-- DATA RECORDS follows --

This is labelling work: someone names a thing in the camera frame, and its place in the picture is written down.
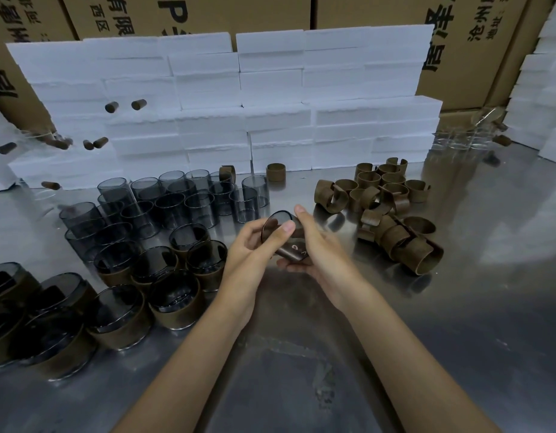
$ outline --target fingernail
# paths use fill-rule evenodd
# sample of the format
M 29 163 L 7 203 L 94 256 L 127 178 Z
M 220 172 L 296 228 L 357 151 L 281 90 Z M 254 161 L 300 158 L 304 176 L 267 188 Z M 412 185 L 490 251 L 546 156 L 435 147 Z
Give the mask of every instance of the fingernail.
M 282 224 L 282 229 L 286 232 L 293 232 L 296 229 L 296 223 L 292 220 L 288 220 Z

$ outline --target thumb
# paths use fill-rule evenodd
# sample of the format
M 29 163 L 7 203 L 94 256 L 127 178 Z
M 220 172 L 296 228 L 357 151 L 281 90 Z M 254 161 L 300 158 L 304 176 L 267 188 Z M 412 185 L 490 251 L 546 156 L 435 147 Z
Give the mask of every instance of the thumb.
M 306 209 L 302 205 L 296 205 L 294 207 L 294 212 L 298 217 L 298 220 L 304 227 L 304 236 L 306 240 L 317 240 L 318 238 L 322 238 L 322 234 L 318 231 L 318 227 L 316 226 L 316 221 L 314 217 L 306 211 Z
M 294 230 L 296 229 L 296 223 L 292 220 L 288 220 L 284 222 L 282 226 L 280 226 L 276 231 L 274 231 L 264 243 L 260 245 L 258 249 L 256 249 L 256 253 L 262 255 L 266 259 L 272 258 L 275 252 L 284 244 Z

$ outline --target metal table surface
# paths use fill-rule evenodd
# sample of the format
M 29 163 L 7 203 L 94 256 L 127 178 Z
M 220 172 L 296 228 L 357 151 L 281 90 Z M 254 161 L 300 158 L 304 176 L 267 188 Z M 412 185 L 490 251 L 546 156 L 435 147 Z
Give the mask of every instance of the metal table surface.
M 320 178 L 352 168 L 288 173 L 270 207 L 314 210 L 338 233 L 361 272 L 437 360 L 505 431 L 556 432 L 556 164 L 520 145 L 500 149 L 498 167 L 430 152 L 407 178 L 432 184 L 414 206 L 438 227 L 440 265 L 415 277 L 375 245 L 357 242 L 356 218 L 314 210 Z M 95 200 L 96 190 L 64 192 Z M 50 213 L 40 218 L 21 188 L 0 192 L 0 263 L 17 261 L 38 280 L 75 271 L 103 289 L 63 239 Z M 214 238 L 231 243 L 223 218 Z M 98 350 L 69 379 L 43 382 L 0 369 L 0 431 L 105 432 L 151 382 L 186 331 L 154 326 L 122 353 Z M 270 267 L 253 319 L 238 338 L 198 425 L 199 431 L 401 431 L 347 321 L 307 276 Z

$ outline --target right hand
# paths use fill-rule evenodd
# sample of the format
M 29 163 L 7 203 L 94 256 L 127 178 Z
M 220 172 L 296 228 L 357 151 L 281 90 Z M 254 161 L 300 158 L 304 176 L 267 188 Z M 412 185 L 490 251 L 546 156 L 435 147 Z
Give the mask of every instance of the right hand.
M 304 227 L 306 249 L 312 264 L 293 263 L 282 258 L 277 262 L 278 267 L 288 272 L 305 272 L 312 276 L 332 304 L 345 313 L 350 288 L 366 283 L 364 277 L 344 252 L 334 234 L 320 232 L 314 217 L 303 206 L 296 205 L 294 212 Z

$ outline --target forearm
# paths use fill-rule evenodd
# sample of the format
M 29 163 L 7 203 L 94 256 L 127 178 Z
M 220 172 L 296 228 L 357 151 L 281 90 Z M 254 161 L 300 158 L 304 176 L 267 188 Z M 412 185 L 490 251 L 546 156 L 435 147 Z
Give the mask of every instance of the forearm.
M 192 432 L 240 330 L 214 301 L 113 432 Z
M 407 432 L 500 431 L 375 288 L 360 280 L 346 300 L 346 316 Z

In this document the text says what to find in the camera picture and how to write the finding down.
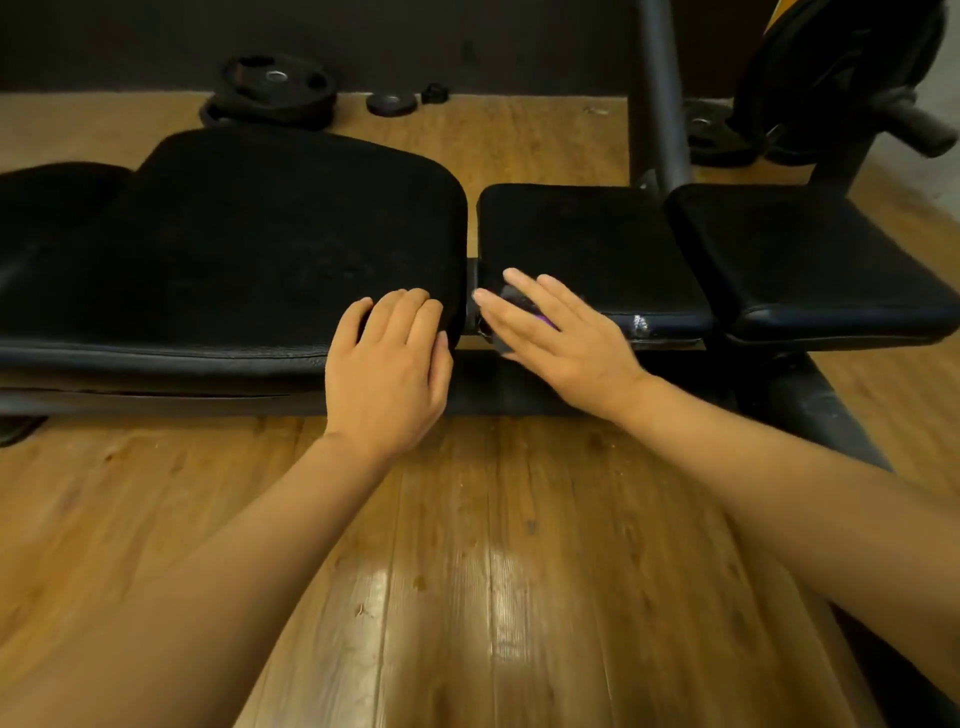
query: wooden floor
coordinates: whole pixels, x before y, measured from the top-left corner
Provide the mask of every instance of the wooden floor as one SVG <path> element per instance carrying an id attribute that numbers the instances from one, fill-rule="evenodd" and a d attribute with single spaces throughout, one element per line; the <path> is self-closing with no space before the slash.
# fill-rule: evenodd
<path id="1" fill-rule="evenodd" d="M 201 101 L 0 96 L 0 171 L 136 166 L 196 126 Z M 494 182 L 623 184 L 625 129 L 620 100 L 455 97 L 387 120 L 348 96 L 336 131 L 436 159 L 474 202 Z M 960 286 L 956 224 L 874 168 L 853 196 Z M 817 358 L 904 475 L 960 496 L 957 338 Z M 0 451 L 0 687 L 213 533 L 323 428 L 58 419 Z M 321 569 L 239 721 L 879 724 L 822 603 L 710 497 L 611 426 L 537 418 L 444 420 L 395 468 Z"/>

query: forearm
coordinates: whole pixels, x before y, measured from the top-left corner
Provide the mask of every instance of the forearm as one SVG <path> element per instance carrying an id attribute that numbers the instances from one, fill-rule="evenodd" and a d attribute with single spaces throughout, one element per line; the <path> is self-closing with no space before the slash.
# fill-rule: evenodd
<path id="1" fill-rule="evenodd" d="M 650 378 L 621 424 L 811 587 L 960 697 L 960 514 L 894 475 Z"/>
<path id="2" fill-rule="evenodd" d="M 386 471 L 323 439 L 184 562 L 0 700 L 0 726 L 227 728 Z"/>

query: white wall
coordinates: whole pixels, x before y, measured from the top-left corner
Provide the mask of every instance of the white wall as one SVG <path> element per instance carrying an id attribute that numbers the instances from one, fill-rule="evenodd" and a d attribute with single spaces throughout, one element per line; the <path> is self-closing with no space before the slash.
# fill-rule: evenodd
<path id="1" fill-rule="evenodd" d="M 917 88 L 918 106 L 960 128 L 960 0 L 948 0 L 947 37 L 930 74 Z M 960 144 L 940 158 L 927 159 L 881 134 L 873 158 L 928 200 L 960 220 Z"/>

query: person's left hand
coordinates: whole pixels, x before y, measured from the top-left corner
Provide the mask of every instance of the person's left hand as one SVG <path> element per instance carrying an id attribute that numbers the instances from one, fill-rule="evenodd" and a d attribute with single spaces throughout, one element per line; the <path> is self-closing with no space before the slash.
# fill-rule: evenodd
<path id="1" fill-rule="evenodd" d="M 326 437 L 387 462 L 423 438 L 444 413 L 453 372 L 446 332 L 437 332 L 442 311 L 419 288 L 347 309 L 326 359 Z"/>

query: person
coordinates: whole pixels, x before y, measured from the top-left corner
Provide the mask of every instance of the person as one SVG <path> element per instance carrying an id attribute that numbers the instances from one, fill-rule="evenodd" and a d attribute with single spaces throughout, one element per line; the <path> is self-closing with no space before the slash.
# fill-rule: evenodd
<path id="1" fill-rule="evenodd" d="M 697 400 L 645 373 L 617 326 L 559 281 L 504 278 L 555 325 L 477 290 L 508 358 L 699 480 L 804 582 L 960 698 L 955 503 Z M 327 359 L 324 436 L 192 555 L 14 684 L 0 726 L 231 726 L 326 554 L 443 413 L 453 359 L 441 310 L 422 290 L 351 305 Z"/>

-- DATA RECORDS concluded --

» WHAT IS BEING ASKED
Word for word, repeat each line of the records, and leave every image out.

» PROBLEM SOLUTION
This is labelling work: someone names a thing in the camera frame, and its place in the picture is written down.
$ outline --target fingernail
# paths use fill-rule evenodd
# sample of the format
M 29 163 L 7 203 L 94 256 L 127 178 Z
M 220 172 L 296 228 L 357 151 L 281 90 Z M 254 161 L 300 158 L 304 176 L 267 188 Z M 412 185 L 490 251 L 546 156 L 435 147 Z
Give the mask of every instance of the fingernail.
M 282 224 L 282 229 L 286 232 L 293 232 L 296 229 L 296 223 L 292 220 L 288 220 Z

$ outline --target thumb
# paths use fill-rule evenodd
# sample of the format
M 29 163 L 7 203 L 94 256 L 127 178 Z
M 220 172 L 296 228 L 357 151 L 281 90 Z M 254 161 L 300 158 L 304 176 L 267 188 Z M 412 185 L 490 251 L 546 156 L 435 147 Z
Give the mask of every instance of the thumb.
M 306 209 L 302 205 L 296 205 L 294 207 L 294 212 L 298 217 L 298 220 L 304 227 L 304 236 L 306 240 L 317 240 L 318 238 L 322 238 L 322 234 L 318 231 L 318 227 L 316 226 L 316 221 L 314 217 L 306 211 Z
M 294 230 L 296 229 L 296 223 L 292 220 L 288 220 L 284 222 L 282 226 L 280 226 L 276 231 L 274 231 L 264 243 L 260 245 L 258 249 L 256 249 L 256 253 L 262 255 L 266 259 L 272 258 L 275 252 L 284 244 Z

$ outline --target metal table surface
# paths use fill-rule evenodd
# sample of the format
M 29 163 L 7 203 L 94 256 L 127 178 Z
M 220 172 L 296 228 L 357 151 L 281 90 Z M 254 161 L 300 158 L 304 176 L 267 188 Z M 412 185 L 490 251 L 546 156 L 435 147 Z
Give the mask of every instance of the metal table surface.
M 320 178 L 352 168 L 288 173 L 270 207 L 314 210 L 338 233 L 361 272 L 437 360 L 505 431 L 556 432 L 556 164 L 520 145 L 500 149 L 498 167 L 430 152 L 407 178 L 432 184 L 414 206 L 438 227 L 440 265 L 415 277 L 375 245 L 357 242 L 356 218 L 314 210 Z M 95 200 L 96 190 L 64 192 Z M 50 213 L 40 218 L 21 188 L 0 192 L 0 263 L 17 261 L 38 280 L 75 271 L 103 289 L 63 239 Z M 214 238 L 231 243 L 223 218 Z M 98 350 L 69 379 L 43 382 L 0 369 L 0 431 L 105 432 L 151 382 L 186 331 L 154 326 L 122 353 Z M 270 267 L 253 319 L 238 338 L 198 425 L 199 431 L 401 431 L 347 321 L 307 276 Z

$ outline --target right hand
# paths use fill-rule evenodd
# sample of the format
M 29 163 L 7 203 L 94 256 L 127 178 Z
M 220 172 L 296 228 L 357 151 L 281 90 Z M 254 161 L 300 158 L 304 176 L 267 188 Z M 412 185 L 490 251 L 546 156 L 435 147 Z
Give the mask of every instance of the right hand.
M 304 227 L 306 249 L 312 264 L 293 263 L 282 258 L 277 262 L 278 267 L 288 272 L 305 272 L 312 276 L 332 304 L 345 313 L 350 288 L 366 283 L 364 277 L 344 252 L 334 234 L 320 232 L 314 217 L 303 206 L 296 205 L 294 212 Z

$ outline --target forearm
# paths use fill-rule evenodd
# sample of the format
M 29 163 L 7 203 L 94 256 L 127 178 Z
M 220 172 L 296 228 L 357 151 L 281 90 Z M 254 161 L 300 158 L 304 176 L 267 188 Z M 412 185 L 490 251 L 546 156 L 435 147 Z
Give the mask of every instance of the forearm.
M 192 432 L 240 330 L 214 301 L 113 432 Z
M 407 432 L 500 431 L 375 288 L 360 280 L 346 300 L 346 316 Z

In this document the text says what to find in the camera picture and how to write the finding down.
query: wooden floor
coordinates: whole pixels, x before y, measured from the top-left corner
Provide the mask of every instance of the wooden floor as one SVG <path> element per instance carrying an id attribute that numbers the instances from one, fill-rule="evenodd" and a d attribute with single spaces throughout, one element per line; the <path> is self-closing with no space before the slash.
# fill-rule: evenodd
<path id="1" fill-rule="evenodd" d="M 201 101 L 0 96 L 0 171 L 136 166 L 196 126 Z M 494 182 L 623 184 L 625 129 L 620 100 L 455 97 L 387 120 L 348 96 L 336 131 L 436 159 L 474 202 Z M 960 286 L 956 224 L 874 168 L 853 196 Z M 817 358 L 904 475 L 960 496 L 957 338 Z M 0 451 L 0 687 L 213 533 L 323 428 L 58 419 Z M 321 569 L 239 721 L 879 724 L 822 603 L 710 497 L 611 426 L 537 418 L 444 420 L 395 468 Z"/>

query: forearm
coordinates: whole pixels, x before y, measured from the top-left corner
Provide the mask of every instance of the forearm as one SVG <path> element per instance carrying an id attribute that numbers the instances from one, fill-rule="evenodd" and a d attribute with single spaces throughout, one element per line; the <path> is self-closing with no space before the slash.
# fill-rule: evenodd
<path id="1" fill-rule="evenodd" d="M 650 378 L 621 424 L 811 587 L 960 697 L 960 514 L 894 475 Z"/>
<path id="2" fill-rule="evenodd" d="M 386 471 L 323 439 L 184 562 L 0 700 L 0 726 L 227 728 Z"/>

query: white wall
coordinates: whole pixels, x before y, measured from the top-left corner
Provide the mask of every instance of the white wall as one SVG <path> element per instance carrying an id attribute that numbers the instances from one, fill-rule="evenodd" and a d attribute with single spaces throughout, one element per line; the <path> is self-closing with no space before the slash.
# fill-rule: evenodd
<path id="1" fill-rule="evenodd" d="M 917 88 L 918 106 L 960 128 L 960 0 L 948 0 L 947 37 L 930 74 Z M 960 144 L 940 158 L 927 159 L 881 134 L 873 158 L 928 200 L 960 220 Z"/>

query: person's left hand
coordinates: whole pixels, x before y, measured from the top-left corner
Provide the mask of every instance of the person's left hand as one SVG <path> element per instance carrying an id attribute that numbers the instances from one, fill-rule="evenodd" and a d attribute with single spaces throughout, one element per line; the <path> is self-closing with no space before the slash.
# fill-rule: evenodd
<path id="1" fill-rule="evenodd" d="M 326 437 L 387 462 L 423 438 L 444 413 L 453 372 L 446 332 L 437 332 L 442 311 L 419 288 L 347 309 L 326 359 Z"/>

query: person
coordinates: whole pixels, x before y, measured from the top-left corner
Provide the mask of every instance of the person as one SVG <path> element per instance carrying an id attribute that numbers the instances from one, fill-rule="evenodd" and a d attribute with single spaces throughout, one element per line; the <path> is self-closing with no space before the slash.
# fill-rule: evenodd
<path id="1" fill-rule="evenodd" d="M 697 400 L 645 373 L 617 326 L 559 281 L 504 278 L 555 325 L 477 290 L 508 358 L 699 480 L 804 582 L 960 698 L 955 503 Z M 327 359 L 324 436 L 192 555 L 14 684 L 0 726 L 231 726 L 326 554 L 443 413 L 453 359 L 441 310 L 422 290 L 351 305 Z"/>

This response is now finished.